He thought for a long time before admitting in a low voice, "I am Baelfire. I am the son of Rumplestiltskin." He pointed to a page in the book. "This Rumplestiltskin."

"The giver of blessings." Ruthie teared up.

Bill slid an arm around her shoulder. "I'm not crazy."

"No."

"But how the hell did this happen to us?"

**1986**

From the mantel above their fireplace, she hung six Christmas stockings, labeled Mike, Jason, Jeremy, Anna Marie, Ruthie, and Bill.

As she crawled into bed after a long but satisfying day, Ruthie paused to inspect her bookcase, her closet, and the corners of her room. She called out—softly, she wouldn't awaken the household—"Hello? Are you there?" But Shadow Man failed to appear.

She called again. "Hello? I did good, didn't I? Are you proud of me?"

**2012**

Rumpie pulls the quilt up around her ears. "Too cold," she moans. "Get up and start a fire."
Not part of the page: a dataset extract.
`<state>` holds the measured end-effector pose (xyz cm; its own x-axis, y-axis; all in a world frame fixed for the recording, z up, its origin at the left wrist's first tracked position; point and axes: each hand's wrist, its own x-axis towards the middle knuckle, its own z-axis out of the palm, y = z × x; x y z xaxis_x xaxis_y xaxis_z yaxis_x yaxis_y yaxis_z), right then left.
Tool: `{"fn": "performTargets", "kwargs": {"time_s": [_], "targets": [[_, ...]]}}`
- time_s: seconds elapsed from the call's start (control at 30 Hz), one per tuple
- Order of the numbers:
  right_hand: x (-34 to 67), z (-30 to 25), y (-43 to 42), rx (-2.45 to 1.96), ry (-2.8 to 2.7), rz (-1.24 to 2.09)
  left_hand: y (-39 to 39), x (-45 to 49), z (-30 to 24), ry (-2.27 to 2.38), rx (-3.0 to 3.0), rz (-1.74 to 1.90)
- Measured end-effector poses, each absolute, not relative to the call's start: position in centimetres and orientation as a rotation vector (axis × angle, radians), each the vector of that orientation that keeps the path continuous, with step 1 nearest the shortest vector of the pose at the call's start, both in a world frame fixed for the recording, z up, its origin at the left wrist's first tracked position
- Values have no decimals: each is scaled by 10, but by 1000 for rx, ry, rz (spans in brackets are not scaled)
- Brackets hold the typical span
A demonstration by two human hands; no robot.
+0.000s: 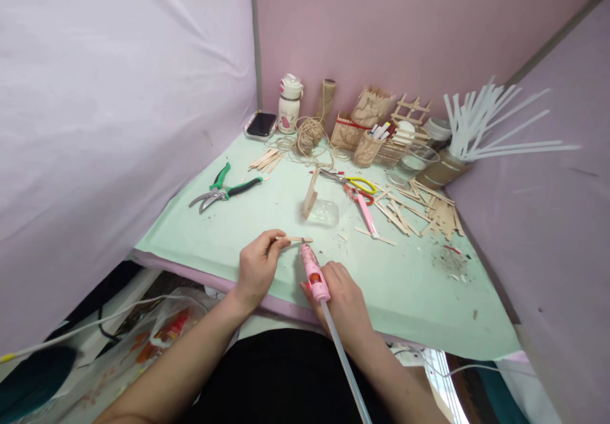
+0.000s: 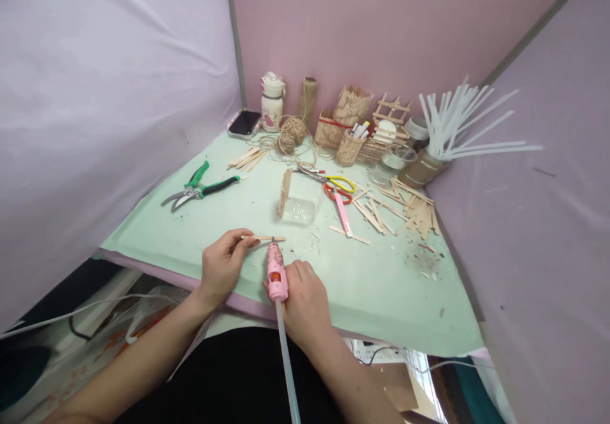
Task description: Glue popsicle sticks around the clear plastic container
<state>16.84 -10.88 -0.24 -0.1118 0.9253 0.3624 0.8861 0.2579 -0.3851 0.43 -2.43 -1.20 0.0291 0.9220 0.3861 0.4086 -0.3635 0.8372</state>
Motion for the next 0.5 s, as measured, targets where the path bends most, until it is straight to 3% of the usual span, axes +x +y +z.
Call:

When the bed doesn't shift, she reaches a hand behind her. "Leofwin! Get up and start a fire. It's freezing."

No one answers her. She curses and throws the quilt off, feels around in the dark for her bathrobe. "Leofwin, wake up."

Sliding her feet into her fuzzy slippers, she insists, "We can't sleep in today. We're flying to Ann Arbor, remember? Anna's Hooding Ceremony."

She turns around. No one is in the bed.

Her head starts to ache.

Her bedroom door flies open and Jason, dressed in his ratty Led Zeppelin t-shirt and jeans, bursts in. His hair—or what remains of it, since he's lost most of it over the years—sticks out in wisps about his ears. He grasps her in a painful bear hug, then plants a powerful kiss on her mouth. "Rumpie! Rumpie!" He can't find words, just repeats her name over and over.

Stunned, she steps out of his embrace. "Leofwin?" She has to sit down again to catch her breath. "What's happened?" She fumbles on her nightstand for her glasses. When she can see him clearly, she notices he's crying.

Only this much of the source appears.